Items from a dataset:
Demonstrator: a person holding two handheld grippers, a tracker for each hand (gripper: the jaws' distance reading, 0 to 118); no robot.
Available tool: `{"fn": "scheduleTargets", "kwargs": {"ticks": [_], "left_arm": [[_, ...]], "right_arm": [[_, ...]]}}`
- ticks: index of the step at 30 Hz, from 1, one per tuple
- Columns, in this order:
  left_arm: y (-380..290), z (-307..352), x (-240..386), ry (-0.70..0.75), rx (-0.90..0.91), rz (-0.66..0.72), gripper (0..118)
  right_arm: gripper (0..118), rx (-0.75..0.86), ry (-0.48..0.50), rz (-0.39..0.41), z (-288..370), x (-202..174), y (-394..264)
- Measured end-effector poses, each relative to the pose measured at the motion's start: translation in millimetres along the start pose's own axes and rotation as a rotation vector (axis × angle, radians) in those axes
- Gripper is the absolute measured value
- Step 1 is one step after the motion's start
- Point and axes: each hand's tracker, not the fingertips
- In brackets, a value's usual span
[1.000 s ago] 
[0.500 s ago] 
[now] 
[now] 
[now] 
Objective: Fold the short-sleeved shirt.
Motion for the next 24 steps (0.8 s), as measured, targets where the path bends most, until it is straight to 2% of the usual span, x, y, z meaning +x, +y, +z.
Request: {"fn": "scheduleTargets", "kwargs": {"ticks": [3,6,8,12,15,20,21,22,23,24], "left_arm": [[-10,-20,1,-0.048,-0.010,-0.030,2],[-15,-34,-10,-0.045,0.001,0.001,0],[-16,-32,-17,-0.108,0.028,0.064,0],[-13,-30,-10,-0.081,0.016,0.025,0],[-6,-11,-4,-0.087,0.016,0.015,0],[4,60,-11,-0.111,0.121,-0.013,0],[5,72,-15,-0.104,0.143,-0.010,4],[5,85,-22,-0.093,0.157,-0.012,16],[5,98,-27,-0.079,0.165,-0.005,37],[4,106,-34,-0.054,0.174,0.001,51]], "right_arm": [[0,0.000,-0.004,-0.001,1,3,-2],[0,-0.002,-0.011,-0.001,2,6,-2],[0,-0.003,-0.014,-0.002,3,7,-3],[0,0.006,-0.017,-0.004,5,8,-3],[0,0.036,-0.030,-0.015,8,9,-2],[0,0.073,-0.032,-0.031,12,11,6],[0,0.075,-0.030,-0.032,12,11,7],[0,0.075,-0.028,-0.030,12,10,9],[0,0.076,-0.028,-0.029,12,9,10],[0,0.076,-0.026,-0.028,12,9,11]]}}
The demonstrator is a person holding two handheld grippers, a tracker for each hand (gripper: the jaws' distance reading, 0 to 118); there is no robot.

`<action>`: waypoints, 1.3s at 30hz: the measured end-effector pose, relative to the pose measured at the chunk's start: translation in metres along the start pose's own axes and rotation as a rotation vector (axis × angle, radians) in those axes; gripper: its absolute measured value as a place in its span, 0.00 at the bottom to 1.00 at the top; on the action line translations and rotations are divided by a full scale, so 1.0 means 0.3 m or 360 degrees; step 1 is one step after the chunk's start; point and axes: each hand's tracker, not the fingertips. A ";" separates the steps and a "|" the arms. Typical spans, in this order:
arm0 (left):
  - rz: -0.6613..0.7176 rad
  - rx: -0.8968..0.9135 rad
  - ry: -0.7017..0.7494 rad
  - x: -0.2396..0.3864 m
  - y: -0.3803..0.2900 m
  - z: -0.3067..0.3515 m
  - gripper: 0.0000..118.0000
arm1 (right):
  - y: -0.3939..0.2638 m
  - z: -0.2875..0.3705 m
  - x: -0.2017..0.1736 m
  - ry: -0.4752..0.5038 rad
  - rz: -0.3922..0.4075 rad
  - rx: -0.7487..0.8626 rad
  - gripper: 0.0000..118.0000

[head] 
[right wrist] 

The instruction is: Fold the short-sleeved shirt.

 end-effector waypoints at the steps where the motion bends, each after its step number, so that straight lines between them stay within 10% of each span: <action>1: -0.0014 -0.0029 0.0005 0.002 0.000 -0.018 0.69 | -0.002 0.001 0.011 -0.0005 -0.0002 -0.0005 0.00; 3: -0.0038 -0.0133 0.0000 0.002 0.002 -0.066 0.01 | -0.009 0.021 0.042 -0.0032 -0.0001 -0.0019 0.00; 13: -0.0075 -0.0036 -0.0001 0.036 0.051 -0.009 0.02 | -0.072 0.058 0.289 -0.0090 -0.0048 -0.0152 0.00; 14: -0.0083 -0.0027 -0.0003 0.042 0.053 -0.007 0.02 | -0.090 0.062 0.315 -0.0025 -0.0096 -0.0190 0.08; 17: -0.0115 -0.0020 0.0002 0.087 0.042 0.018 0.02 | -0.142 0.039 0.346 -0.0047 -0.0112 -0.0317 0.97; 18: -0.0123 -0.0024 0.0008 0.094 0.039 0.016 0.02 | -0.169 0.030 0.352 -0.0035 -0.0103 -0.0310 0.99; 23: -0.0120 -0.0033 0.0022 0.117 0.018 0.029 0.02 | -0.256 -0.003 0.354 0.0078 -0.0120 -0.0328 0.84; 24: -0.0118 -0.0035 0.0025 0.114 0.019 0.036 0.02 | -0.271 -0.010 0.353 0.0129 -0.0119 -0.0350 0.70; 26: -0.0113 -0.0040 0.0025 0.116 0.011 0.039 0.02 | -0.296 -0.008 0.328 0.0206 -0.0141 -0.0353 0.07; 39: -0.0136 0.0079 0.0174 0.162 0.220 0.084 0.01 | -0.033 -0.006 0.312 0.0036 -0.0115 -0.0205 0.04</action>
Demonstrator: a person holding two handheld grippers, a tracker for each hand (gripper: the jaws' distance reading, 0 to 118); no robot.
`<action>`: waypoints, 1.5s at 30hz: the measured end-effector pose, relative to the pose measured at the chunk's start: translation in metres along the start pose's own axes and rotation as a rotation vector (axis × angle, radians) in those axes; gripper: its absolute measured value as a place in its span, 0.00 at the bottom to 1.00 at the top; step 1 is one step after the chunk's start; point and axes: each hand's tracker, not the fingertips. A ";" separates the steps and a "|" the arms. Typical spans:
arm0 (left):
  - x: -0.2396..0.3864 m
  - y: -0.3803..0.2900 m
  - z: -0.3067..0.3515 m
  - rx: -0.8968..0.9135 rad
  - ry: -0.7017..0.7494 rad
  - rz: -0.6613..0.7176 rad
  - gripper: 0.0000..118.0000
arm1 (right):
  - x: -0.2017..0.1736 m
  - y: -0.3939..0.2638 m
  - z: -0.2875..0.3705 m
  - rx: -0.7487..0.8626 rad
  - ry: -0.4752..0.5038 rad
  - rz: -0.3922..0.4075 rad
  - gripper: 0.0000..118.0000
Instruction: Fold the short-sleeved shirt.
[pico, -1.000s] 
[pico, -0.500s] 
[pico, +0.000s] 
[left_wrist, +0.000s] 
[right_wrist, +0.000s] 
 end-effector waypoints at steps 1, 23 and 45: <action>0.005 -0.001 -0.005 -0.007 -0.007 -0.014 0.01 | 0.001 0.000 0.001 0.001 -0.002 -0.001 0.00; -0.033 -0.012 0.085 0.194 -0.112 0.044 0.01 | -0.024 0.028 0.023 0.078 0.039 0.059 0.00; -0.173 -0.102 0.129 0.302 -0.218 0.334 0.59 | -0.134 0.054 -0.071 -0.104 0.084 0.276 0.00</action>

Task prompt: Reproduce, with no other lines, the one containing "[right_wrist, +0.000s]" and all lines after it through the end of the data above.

Exercise output:
[right_wrist, +0.000s] 
 end-effector waypoints at steps 1, 23 and 45: <action>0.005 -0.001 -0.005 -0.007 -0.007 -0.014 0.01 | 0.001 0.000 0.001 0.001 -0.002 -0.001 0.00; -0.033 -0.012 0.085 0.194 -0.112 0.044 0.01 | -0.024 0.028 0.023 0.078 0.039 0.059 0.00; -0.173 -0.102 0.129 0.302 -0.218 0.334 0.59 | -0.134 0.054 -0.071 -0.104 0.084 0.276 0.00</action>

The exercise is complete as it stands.